== SOURCE MATERIAL ==
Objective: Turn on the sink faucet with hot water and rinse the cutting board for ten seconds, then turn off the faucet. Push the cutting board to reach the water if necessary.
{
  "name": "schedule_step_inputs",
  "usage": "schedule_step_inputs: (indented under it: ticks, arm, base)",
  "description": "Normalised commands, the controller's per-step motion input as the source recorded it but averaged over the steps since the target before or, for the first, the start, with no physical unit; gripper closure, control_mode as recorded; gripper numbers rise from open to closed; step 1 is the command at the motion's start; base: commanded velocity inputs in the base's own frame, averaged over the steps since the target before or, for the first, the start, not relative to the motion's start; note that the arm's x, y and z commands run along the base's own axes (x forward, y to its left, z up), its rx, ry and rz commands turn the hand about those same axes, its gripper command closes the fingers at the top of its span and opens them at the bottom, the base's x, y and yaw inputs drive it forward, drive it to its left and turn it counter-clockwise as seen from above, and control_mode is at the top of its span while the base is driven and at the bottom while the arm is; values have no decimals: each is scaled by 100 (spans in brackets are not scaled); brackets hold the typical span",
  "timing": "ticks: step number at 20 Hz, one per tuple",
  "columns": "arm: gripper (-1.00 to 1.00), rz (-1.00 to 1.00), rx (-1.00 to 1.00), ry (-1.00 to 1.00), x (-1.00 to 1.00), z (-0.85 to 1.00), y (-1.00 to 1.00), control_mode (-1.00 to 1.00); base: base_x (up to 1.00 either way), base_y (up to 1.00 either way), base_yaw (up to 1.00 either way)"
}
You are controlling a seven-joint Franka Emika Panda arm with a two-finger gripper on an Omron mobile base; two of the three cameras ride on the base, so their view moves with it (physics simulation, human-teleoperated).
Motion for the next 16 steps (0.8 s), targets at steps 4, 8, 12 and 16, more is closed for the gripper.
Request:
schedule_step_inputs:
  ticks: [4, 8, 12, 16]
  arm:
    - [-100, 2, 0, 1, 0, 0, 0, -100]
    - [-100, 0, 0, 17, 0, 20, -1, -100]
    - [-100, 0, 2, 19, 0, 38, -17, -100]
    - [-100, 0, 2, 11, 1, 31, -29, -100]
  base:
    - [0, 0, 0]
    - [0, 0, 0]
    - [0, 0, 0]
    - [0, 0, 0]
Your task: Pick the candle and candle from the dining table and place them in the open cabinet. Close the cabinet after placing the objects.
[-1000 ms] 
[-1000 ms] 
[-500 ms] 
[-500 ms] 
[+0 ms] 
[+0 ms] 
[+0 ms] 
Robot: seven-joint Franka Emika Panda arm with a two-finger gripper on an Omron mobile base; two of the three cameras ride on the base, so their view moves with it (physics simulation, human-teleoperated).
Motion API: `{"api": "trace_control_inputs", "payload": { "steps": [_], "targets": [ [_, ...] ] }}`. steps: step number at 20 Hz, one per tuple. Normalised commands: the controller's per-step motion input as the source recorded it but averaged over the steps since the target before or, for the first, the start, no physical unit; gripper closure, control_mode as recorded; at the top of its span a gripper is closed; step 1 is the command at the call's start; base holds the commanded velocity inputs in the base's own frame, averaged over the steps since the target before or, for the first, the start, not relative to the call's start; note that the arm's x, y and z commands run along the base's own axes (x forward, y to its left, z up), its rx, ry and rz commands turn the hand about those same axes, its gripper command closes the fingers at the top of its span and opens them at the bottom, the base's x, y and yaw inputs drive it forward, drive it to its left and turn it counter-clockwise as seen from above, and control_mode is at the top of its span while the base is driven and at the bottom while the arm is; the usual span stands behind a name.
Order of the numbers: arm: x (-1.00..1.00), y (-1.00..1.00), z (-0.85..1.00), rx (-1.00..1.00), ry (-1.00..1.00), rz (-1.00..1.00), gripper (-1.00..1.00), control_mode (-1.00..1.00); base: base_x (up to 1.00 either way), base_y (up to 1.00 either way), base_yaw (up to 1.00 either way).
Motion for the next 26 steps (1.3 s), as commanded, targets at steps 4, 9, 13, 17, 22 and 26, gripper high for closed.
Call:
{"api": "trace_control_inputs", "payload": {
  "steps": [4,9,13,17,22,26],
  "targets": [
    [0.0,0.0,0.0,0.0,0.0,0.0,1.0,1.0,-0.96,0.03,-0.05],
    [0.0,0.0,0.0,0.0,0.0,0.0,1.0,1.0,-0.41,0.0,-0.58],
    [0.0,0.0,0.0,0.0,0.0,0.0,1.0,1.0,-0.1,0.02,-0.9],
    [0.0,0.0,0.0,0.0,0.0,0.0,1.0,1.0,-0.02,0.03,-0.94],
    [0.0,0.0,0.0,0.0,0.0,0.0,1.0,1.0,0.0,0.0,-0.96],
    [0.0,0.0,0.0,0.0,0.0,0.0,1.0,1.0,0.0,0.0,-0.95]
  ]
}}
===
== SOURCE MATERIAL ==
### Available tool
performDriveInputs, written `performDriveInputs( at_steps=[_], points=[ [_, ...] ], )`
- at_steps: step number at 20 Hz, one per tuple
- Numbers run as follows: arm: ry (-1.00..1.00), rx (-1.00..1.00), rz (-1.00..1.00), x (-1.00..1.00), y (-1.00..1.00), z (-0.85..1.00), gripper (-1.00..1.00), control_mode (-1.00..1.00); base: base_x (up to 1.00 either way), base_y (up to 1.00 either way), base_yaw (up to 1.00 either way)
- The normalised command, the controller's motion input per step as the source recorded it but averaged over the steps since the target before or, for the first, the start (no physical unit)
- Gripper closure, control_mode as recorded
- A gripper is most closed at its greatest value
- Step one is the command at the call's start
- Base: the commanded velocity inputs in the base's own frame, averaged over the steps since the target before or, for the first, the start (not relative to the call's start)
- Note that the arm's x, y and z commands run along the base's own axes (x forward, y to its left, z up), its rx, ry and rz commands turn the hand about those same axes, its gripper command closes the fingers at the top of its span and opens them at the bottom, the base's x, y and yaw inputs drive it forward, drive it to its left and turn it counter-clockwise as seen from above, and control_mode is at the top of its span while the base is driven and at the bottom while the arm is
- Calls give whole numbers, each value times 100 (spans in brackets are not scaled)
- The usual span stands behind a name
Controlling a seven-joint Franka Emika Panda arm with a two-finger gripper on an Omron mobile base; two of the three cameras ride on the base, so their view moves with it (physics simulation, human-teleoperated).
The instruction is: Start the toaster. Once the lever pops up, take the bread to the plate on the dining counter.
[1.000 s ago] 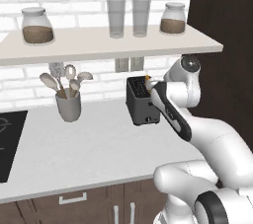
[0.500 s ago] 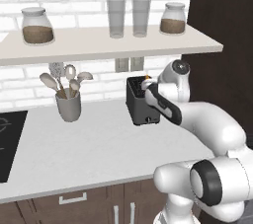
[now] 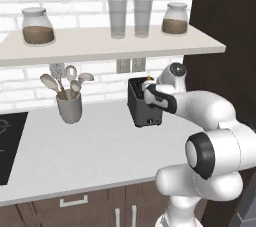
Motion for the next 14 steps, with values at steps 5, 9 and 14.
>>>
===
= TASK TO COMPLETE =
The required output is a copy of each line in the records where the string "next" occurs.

= ANSWER TO THIS EXERCISE =
Motion for the next 16 steps (0.8 s), targets at steps 4, 8, 12 and 16, more is closed for the gripper.
Motion for the next 26 steps (1.3 s), as commanded, targets at steps 4, 9, 13, 17, 22 and 26, gripper high for closed.
Motion for the next 14 steps, with values at steps 5, 9 and 14.

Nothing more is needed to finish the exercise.